● What you have to do
Give back the entries verbatim.

Data entries
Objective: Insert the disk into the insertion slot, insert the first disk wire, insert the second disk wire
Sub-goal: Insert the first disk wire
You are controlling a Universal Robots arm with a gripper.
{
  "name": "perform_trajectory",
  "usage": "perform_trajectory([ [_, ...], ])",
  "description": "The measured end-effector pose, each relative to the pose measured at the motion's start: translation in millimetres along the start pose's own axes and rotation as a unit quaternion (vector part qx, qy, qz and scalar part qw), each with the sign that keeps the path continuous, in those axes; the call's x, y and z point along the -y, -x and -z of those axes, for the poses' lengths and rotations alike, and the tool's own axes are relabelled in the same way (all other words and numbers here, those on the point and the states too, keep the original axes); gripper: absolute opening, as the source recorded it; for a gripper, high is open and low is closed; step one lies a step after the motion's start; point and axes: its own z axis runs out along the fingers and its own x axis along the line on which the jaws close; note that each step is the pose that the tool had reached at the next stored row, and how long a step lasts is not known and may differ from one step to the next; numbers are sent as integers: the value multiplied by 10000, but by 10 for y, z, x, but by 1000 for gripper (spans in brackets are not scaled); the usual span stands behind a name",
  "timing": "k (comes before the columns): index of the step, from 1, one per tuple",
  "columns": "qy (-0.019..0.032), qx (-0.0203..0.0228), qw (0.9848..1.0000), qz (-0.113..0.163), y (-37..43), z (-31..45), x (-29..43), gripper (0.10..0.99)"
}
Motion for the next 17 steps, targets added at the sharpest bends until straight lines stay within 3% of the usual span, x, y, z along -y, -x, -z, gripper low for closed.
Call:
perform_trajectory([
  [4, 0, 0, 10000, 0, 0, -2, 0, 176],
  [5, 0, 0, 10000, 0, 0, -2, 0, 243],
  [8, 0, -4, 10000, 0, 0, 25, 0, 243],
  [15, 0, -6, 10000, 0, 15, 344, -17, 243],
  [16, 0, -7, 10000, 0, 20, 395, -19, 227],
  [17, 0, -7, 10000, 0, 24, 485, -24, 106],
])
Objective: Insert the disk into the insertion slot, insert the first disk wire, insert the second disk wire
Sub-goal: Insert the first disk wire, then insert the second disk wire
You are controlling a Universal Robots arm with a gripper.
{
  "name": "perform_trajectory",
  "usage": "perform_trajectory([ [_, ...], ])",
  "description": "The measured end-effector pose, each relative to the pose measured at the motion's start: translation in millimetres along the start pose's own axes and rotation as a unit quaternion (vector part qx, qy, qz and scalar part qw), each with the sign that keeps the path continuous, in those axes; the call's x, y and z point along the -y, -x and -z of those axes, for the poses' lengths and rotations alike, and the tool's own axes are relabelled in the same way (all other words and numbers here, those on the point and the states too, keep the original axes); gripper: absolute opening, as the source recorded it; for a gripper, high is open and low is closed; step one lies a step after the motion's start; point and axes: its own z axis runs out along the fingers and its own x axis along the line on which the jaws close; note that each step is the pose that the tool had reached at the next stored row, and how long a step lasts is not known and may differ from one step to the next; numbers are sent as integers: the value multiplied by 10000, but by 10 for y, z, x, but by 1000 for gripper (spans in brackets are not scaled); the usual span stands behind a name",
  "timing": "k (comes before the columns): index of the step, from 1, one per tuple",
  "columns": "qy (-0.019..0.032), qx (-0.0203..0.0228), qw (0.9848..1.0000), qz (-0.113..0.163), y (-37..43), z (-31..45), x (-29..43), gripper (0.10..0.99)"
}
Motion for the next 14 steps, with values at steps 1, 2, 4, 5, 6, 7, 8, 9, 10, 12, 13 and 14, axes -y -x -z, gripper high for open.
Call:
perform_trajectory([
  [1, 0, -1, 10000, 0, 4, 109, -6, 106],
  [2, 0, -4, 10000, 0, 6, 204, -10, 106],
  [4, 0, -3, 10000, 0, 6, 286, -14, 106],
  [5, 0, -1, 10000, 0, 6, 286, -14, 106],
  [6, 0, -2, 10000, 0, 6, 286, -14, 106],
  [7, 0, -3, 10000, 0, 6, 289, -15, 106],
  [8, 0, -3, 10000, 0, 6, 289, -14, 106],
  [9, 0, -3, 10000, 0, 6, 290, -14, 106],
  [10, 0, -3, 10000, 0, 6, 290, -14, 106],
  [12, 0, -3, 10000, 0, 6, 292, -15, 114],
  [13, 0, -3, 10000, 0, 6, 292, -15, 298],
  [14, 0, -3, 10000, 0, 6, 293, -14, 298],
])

● Solution to this exercise
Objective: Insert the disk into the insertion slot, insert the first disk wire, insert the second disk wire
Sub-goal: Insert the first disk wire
You are controlling a Universal Robots arm with a gripper.
{
  "name": "perform_trajectory",
  "usage": "perform_trajectory([ [_, ...], ])",
  "description": "The measured end-effector pose, each relative to the pose measured at the motion's start: translation in millimetres along the start pose's own axes and rotation as a unit quaternion (vector part qx, qy, qz and scalar part qw), each with the sign that keeps the path continuous, in those axes; the call's x, y and z point along the -y, -x and -z of those axes, for the poses' lengths and rotations alike, and the tool's own axes are relabelled in the same way (all other words and numbers here, those on the point and the states too, keep the original axes); gripper: absolute opening, as the source recorded it; for a gripper, high is open and low is closed; step one lies a step after the motion's start; point and axes: its own z axis runs out along the fingers and its own x axis along the line on which the jaws close; note that each step is the pose that the tool had reached at the next stored row, and how long a step lasts is not known and may differ from one step to the next; numbers are sent as integers: the value multiplied by 10000, but by 10 for y, z, x, but by 1000 for gripper (spans in brackets are not scaled); the usual span stands behind a name",
  "timing": "k (comes before the columns): index of the step, from 1, one per tuple",
  "columns": "qy (-0.019..0.032), qx (-0.0203..0.0228), qw (0.9848..1.0000), qz (-0.113..0.163), y (-37..43), z (-31..45), x (-29..43), gripper (0.10..0.99)"
}
Motion for the next 17 steps, targets added at the sharpest bends until straight lines stay within 3% of the usual span, x, y, z along -y, -x, -z, gripper low for closed.
Call:
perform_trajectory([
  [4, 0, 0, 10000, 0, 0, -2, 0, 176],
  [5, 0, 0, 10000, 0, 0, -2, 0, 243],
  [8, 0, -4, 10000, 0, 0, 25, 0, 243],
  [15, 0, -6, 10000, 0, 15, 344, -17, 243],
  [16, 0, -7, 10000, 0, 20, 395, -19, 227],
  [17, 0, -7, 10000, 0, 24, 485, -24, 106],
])
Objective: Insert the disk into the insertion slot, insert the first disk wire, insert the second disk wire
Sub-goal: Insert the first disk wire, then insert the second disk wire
You are controlling a Universal Robots arm with a gripper.
{
  "name": "perform_trajectory",
  "usage": "perform_trajectory([ [_, ...], ])",
  "description": "The measured end-effector pose, each relative to the pose measured at the motion's start: translation in millimetres along the start pose's own axes and rotation as a unit quaternion (vector part qx, qy, qz and scalar part qw), each with the sign that keeps the path continuous, in those axes; the call's x, y and z point along the -y, -x and -z of those axes, for the poses' lengths and rotations alike, and the tool's own axes are relabelled in the same way (all other words and numbers here, those on the point and the states too, keep the original axes); gripper: absolute opening, as the source recorded it; for a gripper, high is open and low is closed; step one lies a step after the motion's start; point and axes: its own z axis runs out along the fingers and its own x axis along the line on which the jaws close; note that each step is the pose that the tool had reached at the next stored row, and how long a step lasts is not known and may differ from one step to the next; numbers are sent as integers: the value multiplied by 10000, but by 10 for y, z, x, but by 1000 for gripper (spans in brackets are not scaled); the usual span stands behind a name",
  "timing": "k (comes before the columns): index of the step, from 1, one per tuple",
  "columns": "qy (-0.019..0.032), qx (-0.0203..0.0228), qw (0.9848..1.0000), qz (-0.113..0.163), y (-37..43), z (-31..45), x (-29..43), gripper (0.10..0.99)"
}
Motion for the next 14 steps, with values at steps 1, 2, 4, 5, 6, 7, 8, 9, 10, 12, 13 and 14, axes -y -x -z, gripper high for open.
Call:
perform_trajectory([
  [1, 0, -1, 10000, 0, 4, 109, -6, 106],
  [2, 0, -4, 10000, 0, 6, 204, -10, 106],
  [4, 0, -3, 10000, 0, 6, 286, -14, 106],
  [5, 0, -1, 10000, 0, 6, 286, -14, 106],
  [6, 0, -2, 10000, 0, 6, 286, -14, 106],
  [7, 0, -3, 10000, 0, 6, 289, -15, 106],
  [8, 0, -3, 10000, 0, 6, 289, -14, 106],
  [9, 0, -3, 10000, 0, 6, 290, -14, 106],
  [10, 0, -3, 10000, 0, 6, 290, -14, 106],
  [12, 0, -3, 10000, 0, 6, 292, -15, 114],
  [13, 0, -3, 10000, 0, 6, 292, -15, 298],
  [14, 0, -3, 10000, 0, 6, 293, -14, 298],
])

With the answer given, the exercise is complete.